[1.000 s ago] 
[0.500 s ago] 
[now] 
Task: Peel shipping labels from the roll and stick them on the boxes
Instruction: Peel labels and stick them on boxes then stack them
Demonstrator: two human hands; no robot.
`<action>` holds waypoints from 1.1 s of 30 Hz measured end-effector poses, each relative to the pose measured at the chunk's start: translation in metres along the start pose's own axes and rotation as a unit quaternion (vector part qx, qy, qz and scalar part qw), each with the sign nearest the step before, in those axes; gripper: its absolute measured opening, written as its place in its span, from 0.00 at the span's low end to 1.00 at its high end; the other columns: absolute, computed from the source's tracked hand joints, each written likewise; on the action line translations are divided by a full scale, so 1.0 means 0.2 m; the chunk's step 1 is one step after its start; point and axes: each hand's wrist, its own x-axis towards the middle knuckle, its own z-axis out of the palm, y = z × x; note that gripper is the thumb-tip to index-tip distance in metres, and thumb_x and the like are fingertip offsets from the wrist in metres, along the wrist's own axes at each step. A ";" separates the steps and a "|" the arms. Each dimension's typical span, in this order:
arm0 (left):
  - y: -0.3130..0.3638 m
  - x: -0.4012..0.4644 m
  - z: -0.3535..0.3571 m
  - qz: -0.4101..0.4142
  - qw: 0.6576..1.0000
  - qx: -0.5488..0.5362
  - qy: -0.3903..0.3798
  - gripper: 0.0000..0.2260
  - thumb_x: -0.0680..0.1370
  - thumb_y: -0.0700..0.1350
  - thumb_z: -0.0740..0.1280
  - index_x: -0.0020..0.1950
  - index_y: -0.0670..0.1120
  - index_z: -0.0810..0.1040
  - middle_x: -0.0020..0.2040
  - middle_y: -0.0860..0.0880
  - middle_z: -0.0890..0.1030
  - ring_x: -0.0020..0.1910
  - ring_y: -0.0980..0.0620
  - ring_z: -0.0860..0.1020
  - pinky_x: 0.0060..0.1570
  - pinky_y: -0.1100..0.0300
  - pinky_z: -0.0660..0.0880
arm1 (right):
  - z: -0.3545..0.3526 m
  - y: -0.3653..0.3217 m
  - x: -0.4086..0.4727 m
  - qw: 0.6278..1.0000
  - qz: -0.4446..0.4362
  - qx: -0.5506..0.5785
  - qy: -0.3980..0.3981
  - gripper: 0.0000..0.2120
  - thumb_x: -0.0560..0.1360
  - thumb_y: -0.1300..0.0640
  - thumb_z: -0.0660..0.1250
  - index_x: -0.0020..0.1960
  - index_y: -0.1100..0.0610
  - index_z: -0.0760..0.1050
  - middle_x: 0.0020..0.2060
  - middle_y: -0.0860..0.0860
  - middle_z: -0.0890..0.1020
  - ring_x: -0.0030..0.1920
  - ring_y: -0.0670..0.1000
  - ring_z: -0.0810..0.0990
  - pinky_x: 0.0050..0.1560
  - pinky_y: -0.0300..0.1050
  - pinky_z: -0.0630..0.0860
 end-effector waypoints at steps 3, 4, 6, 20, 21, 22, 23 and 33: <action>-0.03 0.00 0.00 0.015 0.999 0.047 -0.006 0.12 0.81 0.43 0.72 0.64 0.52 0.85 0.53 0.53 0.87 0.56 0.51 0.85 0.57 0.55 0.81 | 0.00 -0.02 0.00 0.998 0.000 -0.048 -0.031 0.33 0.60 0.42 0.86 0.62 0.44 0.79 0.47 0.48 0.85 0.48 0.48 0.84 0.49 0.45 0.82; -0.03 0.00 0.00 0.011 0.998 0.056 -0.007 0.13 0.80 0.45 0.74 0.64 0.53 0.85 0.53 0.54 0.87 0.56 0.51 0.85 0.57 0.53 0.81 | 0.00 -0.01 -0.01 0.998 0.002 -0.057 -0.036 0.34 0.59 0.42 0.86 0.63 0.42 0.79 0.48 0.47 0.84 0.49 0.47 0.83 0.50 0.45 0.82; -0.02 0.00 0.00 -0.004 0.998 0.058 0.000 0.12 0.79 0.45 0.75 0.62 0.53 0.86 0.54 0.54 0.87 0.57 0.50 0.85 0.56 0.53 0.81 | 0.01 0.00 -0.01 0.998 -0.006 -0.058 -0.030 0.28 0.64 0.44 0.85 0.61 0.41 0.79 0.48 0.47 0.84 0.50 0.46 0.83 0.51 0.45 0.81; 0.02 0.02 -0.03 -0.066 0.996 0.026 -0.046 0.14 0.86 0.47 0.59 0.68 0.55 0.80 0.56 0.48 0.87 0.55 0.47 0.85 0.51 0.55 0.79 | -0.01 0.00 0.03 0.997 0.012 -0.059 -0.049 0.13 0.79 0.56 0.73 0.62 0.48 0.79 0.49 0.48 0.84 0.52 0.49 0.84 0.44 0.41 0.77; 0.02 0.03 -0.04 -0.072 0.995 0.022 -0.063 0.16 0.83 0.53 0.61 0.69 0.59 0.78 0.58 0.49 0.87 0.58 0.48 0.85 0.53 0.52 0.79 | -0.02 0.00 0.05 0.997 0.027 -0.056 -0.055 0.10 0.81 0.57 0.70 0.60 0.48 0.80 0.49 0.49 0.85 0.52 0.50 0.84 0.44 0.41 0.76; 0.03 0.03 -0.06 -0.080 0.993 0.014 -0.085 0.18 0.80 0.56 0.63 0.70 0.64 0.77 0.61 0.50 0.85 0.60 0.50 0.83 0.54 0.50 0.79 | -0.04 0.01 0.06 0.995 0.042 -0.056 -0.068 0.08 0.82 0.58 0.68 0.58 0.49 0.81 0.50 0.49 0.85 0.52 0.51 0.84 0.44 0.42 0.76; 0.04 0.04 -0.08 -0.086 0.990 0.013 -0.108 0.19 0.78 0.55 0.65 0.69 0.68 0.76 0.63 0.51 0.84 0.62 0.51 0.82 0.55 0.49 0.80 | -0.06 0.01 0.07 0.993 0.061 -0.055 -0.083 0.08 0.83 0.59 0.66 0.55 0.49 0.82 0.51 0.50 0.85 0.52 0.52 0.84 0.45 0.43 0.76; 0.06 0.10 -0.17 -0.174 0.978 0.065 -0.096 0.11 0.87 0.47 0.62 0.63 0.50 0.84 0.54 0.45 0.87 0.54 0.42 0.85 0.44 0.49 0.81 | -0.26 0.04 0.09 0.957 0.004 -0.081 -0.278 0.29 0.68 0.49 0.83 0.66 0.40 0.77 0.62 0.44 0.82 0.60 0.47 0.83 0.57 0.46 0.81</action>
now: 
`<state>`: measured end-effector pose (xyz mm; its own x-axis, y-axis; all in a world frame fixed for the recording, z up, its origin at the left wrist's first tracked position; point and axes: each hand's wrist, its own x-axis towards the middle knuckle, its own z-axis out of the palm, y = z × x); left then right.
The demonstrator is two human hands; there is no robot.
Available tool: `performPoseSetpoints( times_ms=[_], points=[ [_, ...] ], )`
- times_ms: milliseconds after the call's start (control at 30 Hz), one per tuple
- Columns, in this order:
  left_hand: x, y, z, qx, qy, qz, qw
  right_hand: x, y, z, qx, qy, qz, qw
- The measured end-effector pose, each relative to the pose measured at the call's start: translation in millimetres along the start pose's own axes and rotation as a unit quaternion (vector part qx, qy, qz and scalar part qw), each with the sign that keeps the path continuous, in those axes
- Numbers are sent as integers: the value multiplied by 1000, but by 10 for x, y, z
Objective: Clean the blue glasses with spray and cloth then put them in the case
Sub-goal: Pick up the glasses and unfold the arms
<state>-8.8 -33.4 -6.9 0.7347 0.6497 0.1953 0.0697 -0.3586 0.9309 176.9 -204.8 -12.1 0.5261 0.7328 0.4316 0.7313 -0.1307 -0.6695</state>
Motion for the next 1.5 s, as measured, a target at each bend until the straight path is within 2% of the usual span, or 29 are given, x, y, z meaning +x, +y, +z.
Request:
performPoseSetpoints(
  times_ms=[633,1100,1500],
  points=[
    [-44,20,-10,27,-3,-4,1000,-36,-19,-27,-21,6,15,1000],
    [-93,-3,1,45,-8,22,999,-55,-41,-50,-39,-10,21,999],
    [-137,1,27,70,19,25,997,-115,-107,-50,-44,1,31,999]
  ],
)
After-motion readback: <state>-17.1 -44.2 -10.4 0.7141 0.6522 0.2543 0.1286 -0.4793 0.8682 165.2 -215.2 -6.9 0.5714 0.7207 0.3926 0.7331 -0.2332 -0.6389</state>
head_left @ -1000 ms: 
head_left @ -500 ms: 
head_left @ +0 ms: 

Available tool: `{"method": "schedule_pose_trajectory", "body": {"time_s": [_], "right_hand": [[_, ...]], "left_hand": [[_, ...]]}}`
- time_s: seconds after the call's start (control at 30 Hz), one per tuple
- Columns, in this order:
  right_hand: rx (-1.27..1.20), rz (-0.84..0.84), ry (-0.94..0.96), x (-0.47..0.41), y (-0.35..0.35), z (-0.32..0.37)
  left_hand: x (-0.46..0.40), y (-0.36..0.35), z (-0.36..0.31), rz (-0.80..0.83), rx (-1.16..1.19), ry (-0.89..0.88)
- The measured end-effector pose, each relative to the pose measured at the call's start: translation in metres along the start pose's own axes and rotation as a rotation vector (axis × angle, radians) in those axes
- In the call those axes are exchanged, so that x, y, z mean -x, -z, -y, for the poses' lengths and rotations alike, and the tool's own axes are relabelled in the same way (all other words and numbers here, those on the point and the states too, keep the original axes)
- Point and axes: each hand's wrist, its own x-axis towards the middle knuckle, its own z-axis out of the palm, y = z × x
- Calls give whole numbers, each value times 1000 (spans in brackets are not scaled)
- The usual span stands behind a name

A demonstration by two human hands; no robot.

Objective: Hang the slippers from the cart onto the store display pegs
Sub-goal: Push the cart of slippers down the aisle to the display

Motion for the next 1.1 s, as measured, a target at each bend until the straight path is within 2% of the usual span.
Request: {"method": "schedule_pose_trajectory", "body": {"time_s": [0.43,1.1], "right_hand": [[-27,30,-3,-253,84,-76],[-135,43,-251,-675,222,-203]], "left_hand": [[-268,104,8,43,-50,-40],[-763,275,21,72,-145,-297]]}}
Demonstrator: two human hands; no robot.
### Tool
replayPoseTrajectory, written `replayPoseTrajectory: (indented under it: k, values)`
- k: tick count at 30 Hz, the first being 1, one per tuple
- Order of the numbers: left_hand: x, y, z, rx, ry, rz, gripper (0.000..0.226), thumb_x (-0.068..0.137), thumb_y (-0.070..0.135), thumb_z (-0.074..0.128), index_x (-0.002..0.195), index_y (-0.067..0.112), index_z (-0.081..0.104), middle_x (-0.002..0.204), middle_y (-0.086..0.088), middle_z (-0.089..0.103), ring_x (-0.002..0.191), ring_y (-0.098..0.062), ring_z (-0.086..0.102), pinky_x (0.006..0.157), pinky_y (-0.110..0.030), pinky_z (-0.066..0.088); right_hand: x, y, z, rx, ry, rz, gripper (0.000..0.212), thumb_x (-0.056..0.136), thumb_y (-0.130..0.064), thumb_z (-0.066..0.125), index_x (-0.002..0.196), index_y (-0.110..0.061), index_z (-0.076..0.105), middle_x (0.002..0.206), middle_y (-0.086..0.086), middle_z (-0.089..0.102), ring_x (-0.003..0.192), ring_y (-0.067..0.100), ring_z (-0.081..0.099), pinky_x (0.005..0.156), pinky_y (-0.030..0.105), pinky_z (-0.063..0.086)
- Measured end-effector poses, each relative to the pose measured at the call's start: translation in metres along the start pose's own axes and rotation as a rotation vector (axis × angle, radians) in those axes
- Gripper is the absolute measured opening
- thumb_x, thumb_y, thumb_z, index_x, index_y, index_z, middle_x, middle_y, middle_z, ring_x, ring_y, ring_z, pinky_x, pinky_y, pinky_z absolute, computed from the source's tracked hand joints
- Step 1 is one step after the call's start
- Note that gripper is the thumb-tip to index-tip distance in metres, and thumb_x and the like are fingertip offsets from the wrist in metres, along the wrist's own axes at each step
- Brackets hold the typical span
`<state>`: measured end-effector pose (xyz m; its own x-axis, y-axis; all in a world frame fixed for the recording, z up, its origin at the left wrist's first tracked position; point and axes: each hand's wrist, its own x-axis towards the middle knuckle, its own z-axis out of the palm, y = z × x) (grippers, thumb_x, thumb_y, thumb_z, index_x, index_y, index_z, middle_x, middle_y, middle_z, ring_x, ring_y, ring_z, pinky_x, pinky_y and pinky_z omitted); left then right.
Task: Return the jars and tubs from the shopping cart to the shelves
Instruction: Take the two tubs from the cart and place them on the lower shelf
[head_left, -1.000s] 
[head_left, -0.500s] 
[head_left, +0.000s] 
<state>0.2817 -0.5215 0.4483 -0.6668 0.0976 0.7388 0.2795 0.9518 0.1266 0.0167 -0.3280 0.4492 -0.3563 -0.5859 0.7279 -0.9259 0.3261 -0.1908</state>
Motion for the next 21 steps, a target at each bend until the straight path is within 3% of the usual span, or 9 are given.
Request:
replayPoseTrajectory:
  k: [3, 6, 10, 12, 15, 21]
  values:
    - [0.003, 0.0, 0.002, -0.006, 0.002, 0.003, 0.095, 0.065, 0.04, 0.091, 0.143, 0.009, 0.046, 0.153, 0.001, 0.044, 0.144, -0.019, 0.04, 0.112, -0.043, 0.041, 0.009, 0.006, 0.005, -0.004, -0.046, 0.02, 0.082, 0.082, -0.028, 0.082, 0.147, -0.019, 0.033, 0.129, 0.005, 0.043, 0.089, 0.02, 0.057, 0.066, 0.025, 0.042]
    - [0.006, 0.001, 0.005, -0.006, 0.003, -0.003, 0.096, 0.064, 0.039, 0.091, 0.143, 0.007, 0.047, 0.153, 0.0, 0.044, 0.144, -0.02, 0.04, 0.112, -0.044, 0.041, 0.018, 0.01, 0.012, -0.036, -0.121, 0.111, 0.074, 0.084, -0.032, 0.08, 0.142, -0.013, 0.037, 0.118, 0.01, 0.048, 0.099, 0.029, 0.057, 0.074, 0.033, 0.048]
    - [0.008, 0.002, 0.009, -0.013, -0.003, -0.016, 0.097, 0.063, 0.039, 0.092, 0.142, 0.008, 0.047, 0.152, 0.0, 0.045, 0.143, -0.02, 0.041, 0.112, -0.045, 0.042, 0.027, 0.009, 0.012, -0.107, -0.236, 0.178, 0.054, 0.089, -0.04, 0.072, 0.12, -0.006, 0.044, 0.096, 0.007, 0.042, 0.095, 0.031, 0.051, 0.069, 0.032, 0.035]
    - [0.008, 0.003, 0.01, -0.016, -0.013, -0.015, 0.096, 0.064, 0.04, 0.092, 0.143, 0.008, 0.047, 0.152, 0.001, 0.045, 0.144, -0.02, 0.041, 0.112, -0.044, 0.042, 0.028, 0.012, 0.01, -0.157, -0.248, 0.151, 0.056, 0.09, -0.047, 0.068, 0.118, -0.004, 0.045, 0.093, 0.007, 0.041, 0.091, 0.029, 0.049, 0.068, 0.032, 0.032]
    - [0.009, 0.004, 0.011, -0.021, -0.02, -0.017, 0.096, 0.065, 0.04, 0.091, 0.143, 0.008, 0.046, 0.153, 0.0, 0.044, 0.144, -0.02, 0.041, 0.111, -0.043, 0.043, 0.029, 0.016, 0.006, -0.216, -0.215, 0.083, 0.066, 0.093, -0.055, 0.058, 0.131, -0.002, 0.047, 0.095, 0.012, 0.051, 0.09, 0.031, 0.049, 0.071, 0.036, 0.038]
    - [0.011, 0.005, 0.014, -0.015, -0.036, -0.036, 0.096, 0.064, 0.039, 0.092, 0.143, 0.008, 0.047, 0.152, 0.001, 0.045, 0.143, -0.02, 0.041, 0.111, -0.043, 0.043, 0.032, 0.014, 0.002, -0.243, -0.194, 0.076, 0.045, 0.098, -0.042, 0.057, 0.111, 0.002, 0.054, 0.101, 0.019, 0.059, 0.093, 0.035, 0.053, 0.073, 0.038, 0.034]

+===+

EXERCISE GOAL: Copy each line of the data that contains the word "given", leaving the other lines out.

OUTPUT FOR THIS TASK:
Motion for the next 1.5 s, as measured, a target at each bend until the straight path is within 2% of the usual span, or 29 are given, x, y, z meaning +x, +y, +z.
Motion for the next 21 steps, a target at each bend until the straight path is within 3% of the usual span, or 9 are given.

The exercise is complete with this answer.